# Stock 06 goat...what to start with??



## JoeGoat6.0 (May 2, 2011)

I'm a newb when it comes to cars but have a little bit of knowledge on what I want to do to my 06 stock gto. I'm going to start with a Borla exhaust and K&N intake and maybe throttle body spacers. Is that a good way to start for my goat? Looking for any suggestions and advice on what to do after or before...


----------



## 87GN06GTO07IRL (Aug 10, 2009)

Start with headers and a tune. Fix up the suspension after that. Then a shifter.


----------



## JoeGoat6.0 (May 2, 2011)

Should I do the headers and all that after the exhaust and intake?


----------



## mikes06goat (Jan 13, 2009)

TB spacers don't do anything but whistle. I bought the Airraid one and ended up taking it off because it really starts to get annoying. CAI is usually the first mod.
Do you plan on ever going to the strip or just cruising?


----------



## BWinc (Sep 21, 2005)

Mild mods. 

If you are an M6, shifter first before all else. Look into suspension next and then-->

Intake: CAI - don't bother with K&N. SvedeSpeed or Vararam. Either port out your intake or get a FAST if you're an LS2 (then tune after install). 
Exhaust: You can do a cheap mod with removing/replacing the resonator with an H/X pipe for a tiny bit more flow and sound. Headers - the consensus of many in the GTO community is Kooks>ARH>stainless works>SLP>dynatech>pacesetters>obx (then tune after install). Take that order with a grain of salt. 
Drivetrain: 3.9 gears.


----------



## JoeGoat6.0 (May 2, 2011)

Thanks a lot for the advice. Going to get started once I get my back pay


----------



## B-ville Goat (Oct 5, 2008)

I second the skipping the TB spacer. No power to be made there. I also agree if you are a manual trans car, get either a Ripshift or Billet shifter, still one of the best mods you could do.


----------



## lil_italy (Feb 4, 2011)

While yer at the shifter mod get ya a shift skip module. its cheap and easy to install. 

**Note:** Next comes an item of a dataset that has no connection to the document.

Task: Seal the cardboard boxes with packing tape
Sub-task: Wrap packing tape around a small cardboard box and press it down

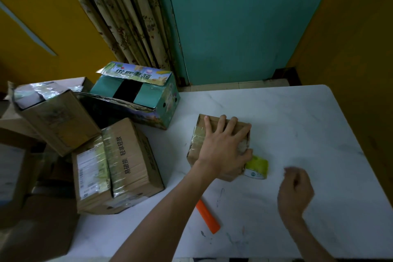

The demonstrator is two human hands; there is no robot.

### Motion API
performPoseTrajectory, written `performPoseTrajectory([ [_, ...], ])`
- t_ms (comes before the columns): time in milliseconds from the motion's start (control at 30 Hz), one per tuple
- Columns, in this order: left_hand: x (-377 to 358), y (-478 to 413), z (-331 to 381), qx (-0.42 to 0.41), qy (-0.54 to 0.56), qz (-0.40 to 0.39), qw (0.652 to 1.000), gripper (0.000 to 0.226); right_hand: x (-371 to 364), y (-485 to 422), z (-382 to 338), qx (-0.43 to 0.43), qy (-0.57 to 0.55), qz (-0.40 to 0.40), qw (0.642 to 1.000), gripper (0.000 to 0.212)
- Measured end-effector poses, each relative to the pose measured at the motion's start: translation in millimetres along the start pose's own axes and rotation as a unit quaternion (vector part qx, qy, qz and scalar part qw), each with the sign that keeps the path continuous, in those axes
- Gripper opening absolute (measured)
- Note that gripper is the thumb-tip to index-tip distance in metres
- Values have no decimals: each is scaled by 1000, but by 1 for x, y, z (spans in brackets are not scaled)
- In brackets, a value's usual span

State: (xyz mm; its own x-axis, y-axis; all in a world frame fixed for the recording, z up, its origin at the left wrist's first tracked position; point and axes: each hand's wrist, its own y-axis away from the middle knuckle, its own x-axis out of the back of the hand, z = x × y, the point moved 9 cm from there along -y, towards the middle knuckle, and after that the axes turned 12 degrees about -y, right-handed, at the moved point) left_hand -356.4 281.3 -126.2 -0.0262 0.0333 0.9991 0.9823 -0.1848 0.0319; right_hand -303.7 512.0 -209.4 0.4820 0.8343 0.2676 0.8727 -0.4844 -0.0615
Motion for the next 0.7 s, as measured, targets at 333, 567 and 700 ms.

Good choice in CB wish I would have got borla not magnaflow.


----------



## gtogooch (Dec 12, 2009)

I would say it depends on how much money you want to spend and what you are wanting to do with the car. Are you wanting to drag race road course race? Do you want the car to be loud and nasty, or just a nice rumble? Are you looking more for looks or performance?


----------



## imprtslyer (Apr 22, 2011)

Alright so when I bought mine it came with a shifter, 3:90 gears, and a home-made h-pipe with some after-market mufflers... I plan on doing some auto-cross with it later in the summer, but its main job is just being a street warrior. So I want to find some good improvements for cheap because I'm saving up for the powertour (gas money will be like $100 a day). I don't want to do anything to mess up my gas mileage (it manages 30mpg on the highway now!) I also don't want to make it overly loud. I like how it is loud when you are in to it but quiet when you need it to be, like when you see a police car and shove in it sixth and get on the brakes so you don't wake him from his slumber 4k. Any ideas?


----------



## gtogooch (Dec 12, 2009)

I put headers and catless mids on mine and it brought it to life. You can feel it when you get in it it just sounds like its breathing better. 30mpg is awesome! maybe lower the car with some springs to get less air under the car. my next upgrade is a short shifter that might help it being a road warrior lol.


----------



## imprtslyer (Apr 22, 2011)

Yeah I was so impressed with its highway mileage. I think the 3:90 rear gears put the engine at a more efficient rpm. I was looking at headers and cats but they are stupid expensive. I might make some straight-pipe cat look-a-likes for it. I know a good fabricator so it wouldn't look terrible. What are the best set of headers for the money? I'm looking at springs for it but it may have some in it already. A guy I know has a black gto with the whole suspension redone and mine sits about the same.. The short shifter is awesome when you get use to it... I'm use to muncies and jeep shifters so it was tough for me to get use to it. From time to time I still miss a gear :x


----------



## gtogooch (Dec 12, 2009)

I have pacesetters on my goat and they are the cheapest you can buy. I got mine off a guy on here with the 3" catless midpipes for 150 bucks. Thats a deal. they were roughed up but nothing a little cleaning and some paint wouldnt fix. even though the pacesetters are the cheapest most people will tell you it doenst make a difference most of it is just looks. Ya i'm anxious to get that short shift I think it will make a big difference.


----------



## imprtslyer (Apr 22, 2011)

thats an awesome deal!! Yeah I love mine now that I'm use to it. I think its a B&M one. It's quick, not much can hang with me though the gears.


----------



## gtogooch (Dec 12, 2009)

I bet! I would say go into the for sale/wanted section of the forum and say you want to buy some used ones thats what I did. good luck


----------